Exercise description: Whenever a line of the listing contains the string "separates", return that line.

[Source material Boundary: Start]

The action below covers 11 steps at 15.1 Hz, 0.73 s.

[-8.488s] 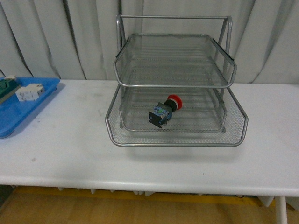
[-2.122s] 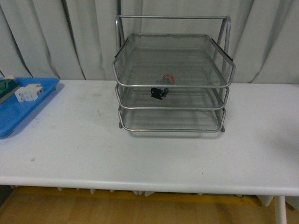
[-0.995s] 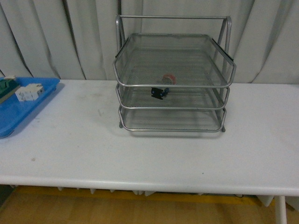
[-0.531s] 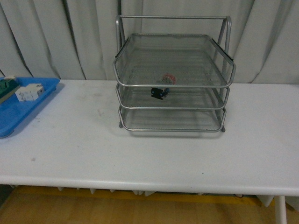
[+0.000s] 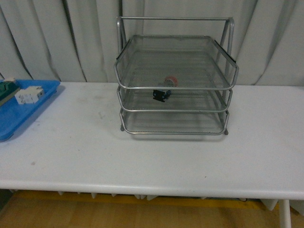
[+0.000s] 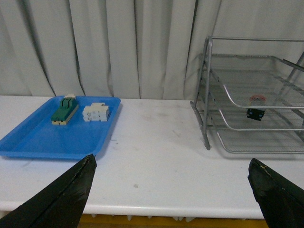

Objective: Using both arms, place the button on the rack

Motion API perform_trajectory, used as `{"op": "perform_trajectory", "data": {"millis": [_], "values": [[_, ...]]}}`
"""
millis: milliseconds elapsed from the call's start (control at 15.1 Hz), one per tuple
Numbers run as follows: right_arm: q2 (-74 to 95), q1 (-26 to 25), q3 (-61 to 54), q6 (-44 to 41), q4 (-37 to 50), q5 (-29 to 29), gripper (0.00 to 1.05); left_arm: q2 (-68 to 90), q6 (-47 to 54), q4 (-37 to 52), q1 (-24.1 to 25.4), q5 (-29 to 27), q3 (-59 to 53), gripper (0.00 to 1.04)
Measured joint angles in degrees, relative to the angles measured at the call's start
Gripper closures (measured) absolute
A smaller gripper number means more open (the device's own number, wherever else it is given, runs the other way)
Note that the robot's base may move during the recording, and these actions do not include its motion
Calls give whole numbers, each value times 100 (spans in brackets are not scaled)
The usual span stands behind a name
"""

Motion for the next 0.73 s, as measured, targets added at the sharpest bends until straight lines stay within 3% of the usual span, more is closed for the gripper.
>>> {"op": "perform_trajectory", "data": {"millis": [199, 663, 729], "values": [[2, 0, 0, -4, 42, 2, 102, 0, -2, -4, 0, -2, 0, 7], [2, 0, 0, -4, 42, 2, 9, 0, 0, -7, 0, -2, 0, 7], [2, 0, 0, -2, 42, 2, 5, 0, -2, -7, 0, -2, 0, 7]]}}
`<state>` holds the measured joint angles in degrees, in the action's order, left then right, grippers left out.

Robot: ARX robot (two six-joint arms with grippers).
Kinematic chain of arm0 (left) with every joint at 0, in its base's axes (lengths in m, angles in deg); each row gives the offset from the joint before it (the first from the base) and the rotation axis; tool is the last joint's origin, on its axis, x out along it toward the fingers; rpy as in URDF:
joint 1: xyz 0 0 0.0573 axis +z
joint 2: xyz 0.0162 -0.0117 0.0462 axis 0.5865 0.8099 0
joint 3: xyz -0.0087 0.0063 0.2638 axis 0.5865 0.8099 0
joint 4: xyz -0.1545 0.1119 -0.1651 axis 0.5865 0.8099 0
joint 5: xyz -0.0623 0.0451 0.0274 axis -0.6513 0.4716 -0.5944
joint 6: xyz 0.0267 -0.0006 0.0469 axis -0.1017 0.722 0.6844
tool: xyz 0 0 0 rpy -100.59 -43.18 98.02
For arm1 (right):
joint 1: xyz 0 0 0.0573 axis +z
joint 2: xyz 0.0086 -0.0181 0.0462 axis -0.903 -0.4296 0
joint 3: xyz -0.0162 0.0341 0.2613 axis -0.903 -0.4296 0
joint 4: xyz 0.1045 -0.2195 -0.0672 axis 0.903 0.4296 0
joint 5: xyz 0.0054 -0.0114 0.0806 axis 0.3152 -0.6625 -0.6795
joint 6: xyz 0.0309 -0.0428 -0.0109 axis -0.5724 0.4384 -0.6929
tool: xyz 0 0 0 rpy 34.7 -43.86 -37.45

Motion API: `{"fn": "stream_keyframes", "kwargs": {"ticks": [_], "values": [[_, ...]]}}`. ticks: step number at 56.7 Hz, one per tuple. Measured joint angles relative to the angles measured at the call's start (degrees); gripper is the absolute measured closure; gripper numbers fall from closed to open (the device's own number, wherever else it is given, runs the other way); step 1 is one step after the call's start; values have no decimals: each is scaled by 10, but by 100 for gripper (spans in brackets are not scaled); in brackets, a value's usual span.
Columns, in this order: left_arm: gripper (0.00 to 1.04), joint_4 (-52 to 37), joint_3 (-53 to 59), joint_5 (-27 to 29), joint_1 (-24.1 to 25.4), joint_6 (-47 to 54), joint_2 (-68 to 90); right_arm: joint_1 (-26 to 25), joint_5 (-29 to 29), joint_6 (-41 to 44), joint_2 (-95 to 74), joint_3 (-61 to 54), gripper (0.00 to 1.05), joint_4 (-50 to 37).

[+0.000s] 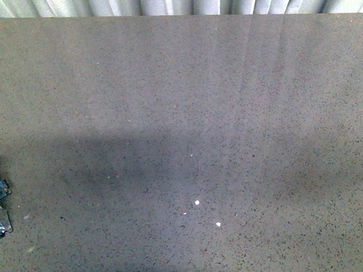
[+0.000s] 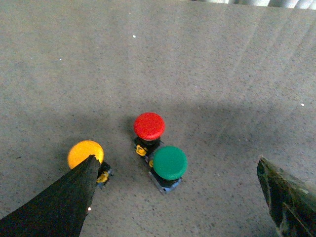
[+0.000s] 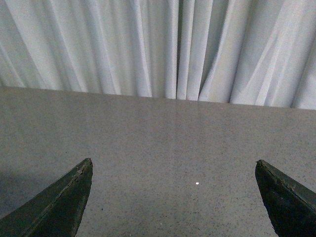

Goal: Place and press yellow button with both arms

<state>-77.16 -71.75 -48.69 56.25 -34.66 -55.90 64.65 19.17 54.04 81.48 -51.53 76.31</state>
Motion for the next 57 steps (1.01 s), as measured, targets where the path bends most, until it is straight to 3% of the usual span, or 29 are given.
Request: {"fn": "stream_keyframes", "kwargs": {"ticks": [14, 28, 57], "values": [[9, -187, 0, -7, 51, 48, 230, 0, 0, 0, 0, 0, 9, 0], [9, -286, -20, -3, 40, 66, 381, 0, 0, 0, 0, 0, 9, 0], [9, -341, -53, -3, 49, 69, 482, 0, 0, 0, 0, 0, 9, 0]]}}
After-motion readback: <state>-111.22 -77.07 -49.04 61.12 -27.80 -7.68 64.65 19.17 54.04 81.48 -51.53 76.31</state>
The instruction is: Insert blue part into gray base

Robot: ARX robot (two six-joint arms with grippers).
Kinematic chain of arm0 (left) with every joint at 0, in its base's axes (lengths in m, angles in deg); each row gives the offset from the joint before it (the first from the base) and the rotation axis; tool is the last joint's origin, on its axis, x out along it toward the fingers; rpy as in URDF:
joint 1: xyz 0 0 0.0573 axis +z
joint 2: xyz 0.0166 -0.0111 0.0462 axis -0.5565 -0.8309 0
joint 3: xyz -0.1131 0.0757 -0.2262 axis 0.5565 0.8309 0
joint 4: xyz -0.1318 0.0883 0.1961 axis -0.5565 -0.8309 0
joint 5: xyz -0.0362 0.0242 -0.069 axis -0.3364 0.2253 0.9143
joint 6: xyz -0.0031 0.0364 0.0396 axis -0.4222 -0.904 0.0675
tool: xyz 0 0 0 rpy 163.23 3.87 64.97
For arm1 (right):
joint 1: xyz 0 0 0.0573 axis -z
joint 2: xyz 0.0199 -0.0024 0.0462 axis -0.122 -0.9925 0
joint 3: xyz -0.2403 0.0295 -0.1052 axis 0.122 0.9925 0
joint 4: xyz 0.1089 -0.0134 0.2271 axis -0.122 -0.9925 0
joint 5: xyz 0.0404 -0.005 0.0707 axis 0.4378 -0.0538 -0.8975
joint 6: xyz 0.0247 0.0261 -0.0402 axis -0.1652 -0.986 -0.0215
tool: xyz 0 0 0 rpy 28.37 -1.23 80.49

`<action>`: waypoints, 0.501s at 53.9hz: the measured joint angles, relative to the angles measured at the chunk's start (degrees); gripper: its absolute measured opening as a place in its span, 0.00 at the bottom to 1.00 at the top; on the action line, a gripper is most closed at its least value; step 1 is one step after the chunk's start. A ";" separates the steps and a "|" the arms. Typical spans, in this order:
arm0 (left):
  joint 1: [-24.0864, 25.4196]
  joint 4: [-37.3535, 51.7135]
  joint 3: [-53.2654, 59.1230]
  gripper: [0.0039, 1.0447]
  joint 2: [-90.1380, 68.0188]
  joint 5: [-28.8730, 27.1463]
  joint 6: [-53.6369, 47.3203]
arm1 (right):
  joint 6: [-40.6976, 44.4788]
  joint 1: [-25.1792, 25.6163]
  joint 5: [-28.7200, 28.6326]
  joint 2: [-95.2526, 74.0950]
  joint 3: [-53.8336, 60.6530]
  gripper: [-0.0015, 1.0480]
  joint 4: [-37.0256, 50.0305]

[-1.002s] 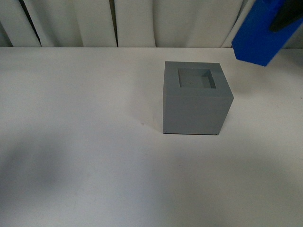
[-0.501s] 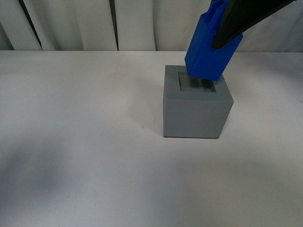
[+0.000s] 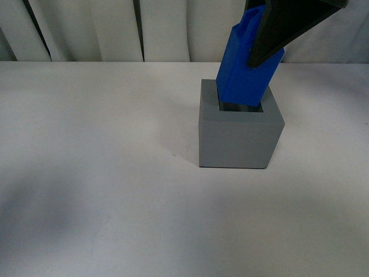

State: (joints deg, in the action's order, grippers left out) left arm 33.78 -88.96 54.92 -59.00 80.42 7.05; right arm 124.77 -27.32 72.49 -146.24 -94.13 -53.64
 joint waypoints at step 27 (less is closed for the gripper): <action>0.00 0.00 0.00 0.94 0.00 0.00 -0.02 | 0.02 -0.07 0.72 0.00 2.91 0.44 1.18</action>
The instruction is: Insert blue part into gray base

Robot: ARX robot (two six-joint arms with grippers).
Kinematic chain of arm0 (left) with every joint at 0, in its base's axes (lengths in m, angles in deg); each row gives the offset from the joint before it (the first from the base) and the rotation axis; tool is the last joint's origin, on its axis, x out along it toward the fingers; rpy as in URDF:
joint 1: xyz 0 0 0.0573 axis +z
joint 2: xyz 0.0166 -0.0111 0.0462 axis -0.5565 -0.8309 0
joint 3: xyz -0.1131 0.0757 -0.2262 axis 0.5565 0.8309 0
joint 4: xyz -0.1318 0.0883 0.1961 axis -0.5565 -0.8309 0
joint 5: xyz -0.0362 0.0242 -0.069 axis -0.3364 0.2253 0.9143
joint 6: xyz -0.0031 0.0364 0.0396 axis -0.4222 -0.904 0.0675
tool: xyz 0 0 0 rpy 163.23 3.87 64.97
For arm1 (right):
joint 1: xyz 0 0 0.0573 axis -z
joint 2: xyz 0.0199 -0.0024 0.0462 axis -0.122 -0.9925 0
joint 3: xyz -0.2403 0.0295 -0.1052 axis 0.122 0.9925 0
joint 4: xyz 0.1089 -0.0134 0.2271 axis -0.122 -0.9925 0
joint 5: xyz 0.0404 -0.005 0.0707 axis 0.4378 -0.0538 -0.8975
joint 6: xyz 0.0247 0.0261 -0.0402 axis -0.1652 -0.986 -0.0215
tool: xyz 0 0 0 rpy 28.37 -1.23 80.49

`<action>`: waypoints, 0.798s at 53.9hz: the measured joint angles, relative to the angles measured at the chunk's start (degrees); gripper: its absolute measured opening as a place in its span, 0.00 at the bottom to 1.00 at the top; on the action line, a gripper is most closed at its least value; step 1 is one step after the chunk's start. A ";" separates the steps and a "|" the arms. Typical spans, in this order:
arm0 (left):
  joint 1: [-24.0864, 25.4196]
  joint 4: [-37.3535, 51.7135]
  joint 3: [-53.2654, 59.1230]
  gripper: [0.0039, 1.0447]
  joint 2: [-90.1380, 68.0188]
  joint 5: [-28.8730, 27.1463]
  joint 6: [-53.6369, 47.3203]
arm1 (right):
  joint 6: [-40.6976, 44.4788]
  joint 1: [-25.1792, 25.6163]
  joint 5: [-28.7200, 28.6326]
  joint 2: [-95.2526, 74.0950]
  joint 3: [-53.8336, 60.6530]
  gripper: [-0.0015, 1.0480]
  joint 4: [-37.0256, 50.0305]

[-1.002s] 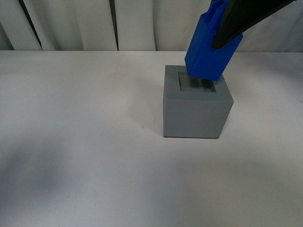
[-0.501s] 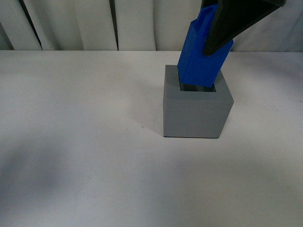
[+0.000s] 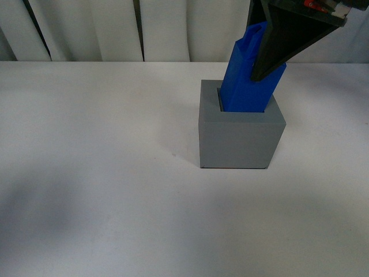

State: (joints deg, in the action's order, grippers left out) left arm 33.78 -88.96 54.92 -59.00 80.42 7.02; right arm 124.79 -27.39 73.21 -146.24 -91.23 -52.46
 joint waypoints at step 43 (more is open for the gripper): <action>0.00 0.00 0.00 0.94 0.00 0.00 0.00 | -1.38 3.76 -7.37 12.13 14.91 0.93 13.59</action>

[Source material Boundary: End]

Answer to this exercise:
`<action>`: waypoints, 0.501s at 53.9hz: the measured joint angles, relative to the angles measured at the chunk's start (degrees); gripper: its absolute measured opening as a place in its span, 0.00 at the bottom to 1.00 at the top; on the action line, a gripper is most closed at its least value; step 1 is one step after the chunk's start. A ";" separates the steps and a "|" the arms. Typical spans, in this order:
`<action>`: waypoints, 0.798s at 53.9hz: the measured joint angles, relative to the angles measured at the chunk's start (degrees); gripper: its absolute measured opening as a place in its span, 0.00 at the bottom to 1.00 at the top; on the action line, a gripper is most closed at its least value; step 1 is one step after the chunk's start. A ";" separates the steps and a "|" the arms. Typical spans, in this order:

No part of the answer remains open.